ASSIGNMENT » Check each line of the entries below for the word "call", and copy out the ones that have it.

══ RECORDED INFORMATION

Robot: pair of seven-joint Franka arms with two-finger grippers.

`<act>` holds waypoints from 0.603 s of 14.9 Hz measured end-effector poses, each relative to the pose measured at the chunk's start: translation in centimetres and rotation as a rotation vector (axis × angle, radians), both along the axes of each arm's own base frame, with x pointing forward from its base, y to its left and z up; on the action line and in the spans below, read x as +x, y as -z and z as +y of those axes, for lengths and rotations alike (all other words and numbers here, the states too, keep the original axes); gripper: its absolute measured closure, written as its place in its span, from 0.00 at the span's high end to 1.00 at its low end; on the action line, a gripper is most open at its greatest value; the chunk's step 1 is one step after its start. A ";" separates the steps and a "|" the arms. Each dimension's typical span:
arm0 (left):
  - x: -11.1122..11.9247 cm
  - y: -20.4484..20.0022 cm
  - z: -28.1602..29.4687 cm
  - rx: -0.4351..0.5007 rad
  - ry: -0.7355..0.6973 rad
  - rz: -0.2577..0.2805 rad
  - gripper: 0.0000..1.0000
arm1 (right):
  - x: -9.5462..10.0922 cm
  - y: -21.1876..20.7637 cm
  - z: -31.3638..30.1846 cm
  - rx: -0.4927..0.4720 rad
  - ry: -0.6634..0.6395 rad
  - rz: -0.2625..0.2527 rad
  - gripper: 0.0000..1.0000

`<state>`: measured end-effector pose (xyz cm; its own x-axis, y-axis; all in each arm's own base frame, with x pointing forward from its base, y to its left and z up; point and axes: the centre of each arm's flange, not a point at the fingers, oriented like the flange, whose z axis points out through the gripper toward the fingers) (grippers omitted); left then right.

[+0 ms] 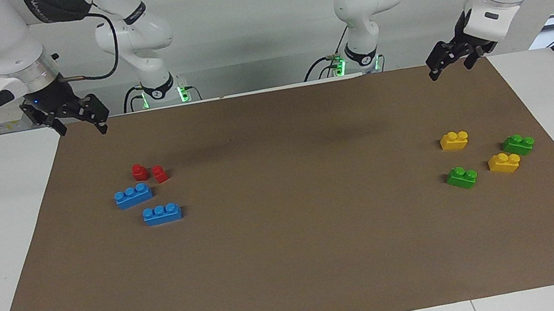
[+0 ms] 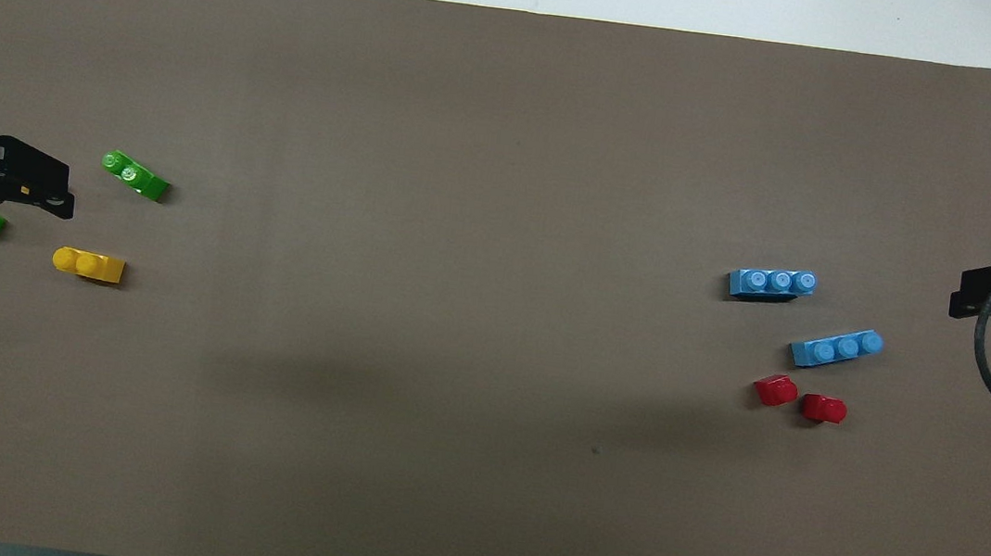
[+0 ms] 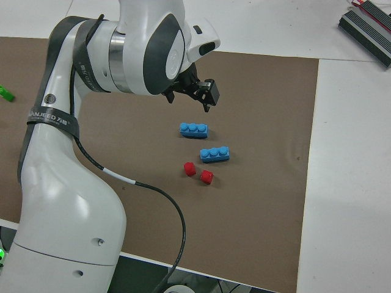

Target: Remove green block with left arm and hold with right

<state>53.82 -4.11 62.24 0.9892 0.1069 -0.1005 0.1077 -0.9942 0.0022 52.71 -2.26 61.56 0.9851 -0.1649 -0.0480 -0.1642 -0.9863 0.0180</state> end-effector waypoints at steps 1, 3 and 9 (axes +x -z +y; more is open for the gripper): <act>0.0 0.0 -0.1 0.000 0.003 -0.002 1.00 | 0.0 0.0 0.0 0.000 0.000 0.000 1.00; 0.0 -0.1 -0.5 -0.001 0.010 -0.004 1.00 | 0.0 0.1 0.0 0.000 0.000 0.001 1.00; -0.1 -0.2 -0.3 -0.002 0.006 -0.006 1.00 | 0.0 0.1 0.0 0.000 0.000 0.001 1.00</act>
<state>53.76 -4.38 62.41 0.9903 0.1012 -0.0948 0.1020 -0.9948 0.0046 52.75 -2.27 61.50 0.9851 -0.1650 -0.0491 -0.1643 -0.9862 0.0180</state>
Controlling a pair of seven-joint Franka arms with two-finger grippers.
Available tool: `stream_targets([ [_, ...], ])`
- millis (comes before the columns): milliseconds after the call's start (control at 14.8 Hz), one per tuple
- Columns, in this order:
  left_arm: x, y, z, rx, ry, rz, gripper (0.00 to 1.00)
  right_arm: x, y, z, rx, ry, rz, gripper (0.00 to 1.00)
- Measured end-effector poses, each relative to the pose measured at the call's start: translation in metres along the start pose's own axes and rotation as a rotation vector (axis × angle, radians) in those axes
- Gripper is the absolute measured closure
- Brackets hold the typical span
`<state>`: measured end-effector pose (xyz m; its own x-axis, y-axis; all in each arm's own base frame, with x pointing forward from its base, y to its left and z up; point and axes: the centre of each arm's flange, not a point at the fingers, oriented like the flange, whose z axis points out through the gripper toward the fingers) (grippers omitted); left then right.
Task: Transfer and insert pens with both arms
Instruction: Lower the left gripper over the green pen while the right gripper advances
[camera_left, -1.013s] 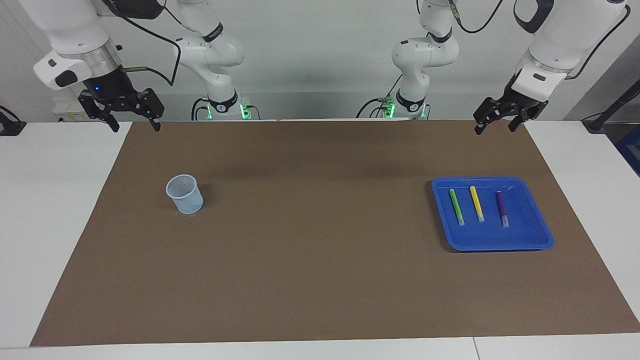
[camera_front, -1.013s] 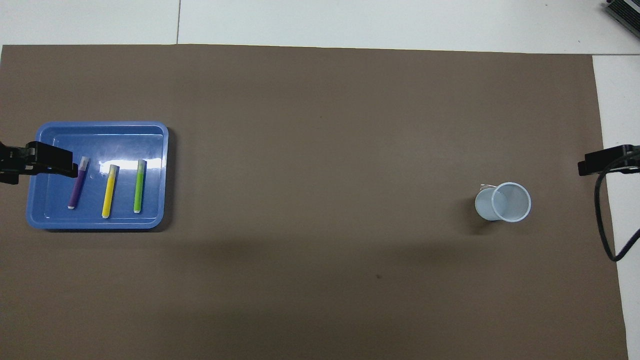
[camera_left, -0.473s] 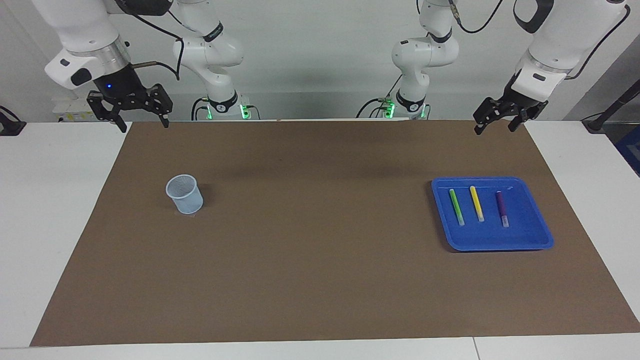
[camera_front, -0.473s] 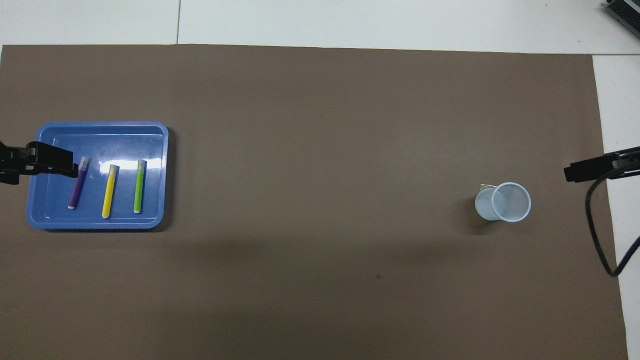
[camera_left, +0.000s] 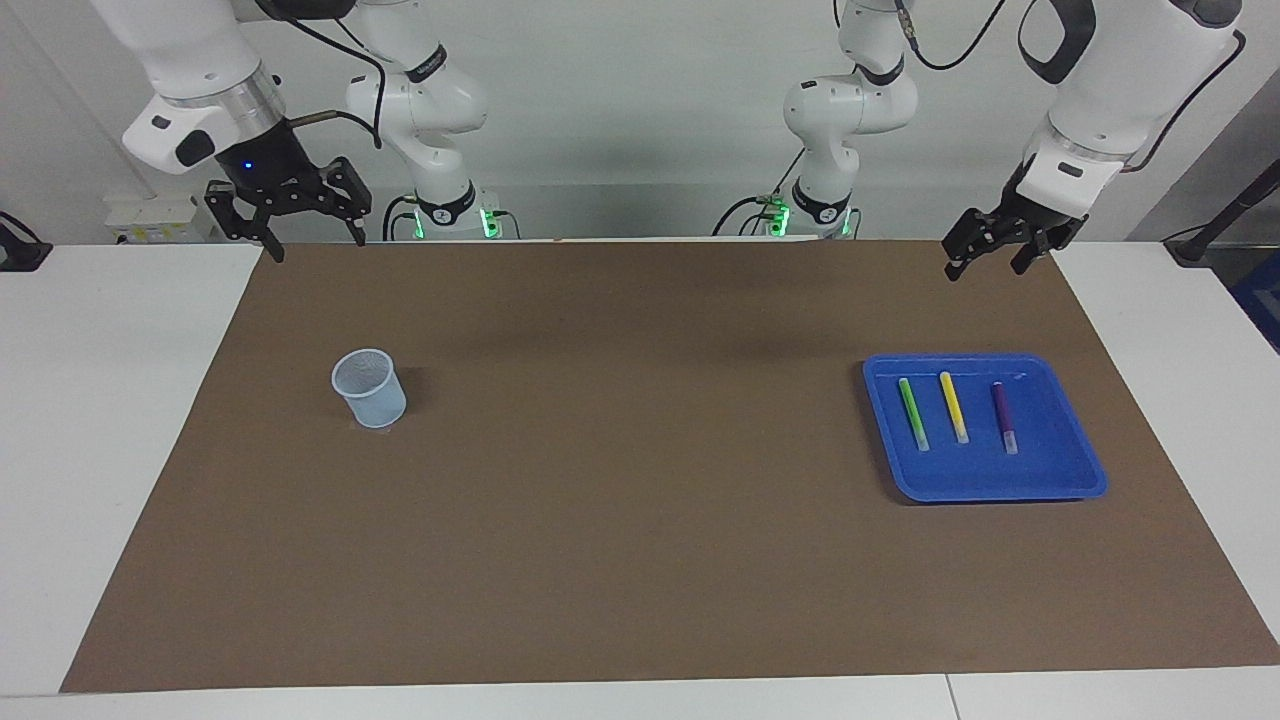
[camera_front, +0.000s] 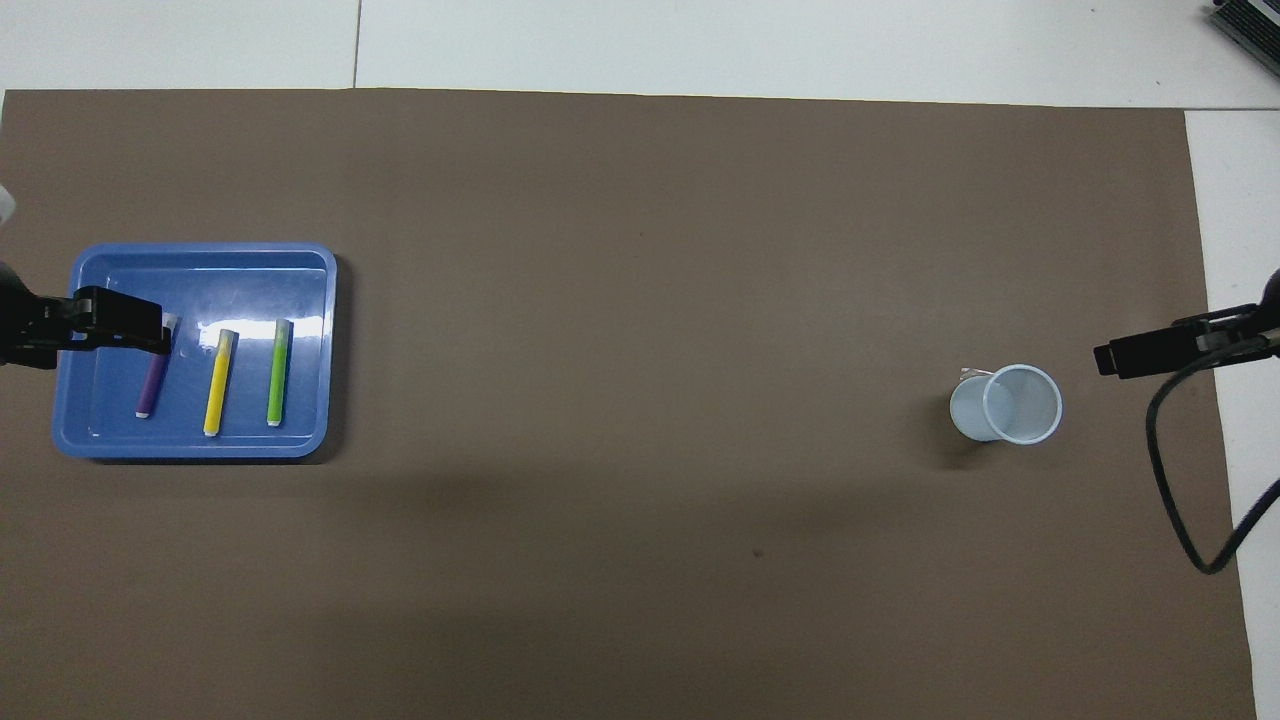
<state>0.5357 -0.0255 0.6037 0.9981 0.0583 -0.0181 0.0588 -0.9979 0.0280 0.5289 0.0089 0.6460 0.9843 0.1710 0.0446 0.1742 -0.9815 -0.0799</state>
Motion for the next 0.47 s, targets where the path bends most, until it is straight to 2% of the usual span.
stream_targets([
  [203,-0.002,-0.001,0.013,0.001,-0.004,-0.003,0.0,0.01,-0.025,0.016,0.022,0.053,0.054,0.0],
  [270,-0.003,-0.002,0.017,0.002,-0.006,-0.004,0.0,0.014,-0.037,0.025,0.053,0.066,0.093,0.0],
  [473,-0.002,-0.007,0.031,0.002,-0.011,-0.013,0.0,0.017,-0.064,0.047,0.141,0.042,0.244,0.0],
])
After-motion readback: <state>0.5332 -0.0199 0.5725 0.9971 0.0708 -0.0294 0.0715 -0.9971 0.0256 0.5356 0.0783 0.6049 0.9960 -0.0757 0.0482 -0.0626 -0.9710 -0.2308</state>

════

WRITTEN SOLUTION »
- millis (comes before the columns): milliseconds after the call's start (control at 14.8 Hz), one per tuple
- Measured end-effector poses, each relative to the pose measured at the call's start: translation in metres along the start pose's own axes and rotation as a rotation vector (axis × angle, radians) in those axes

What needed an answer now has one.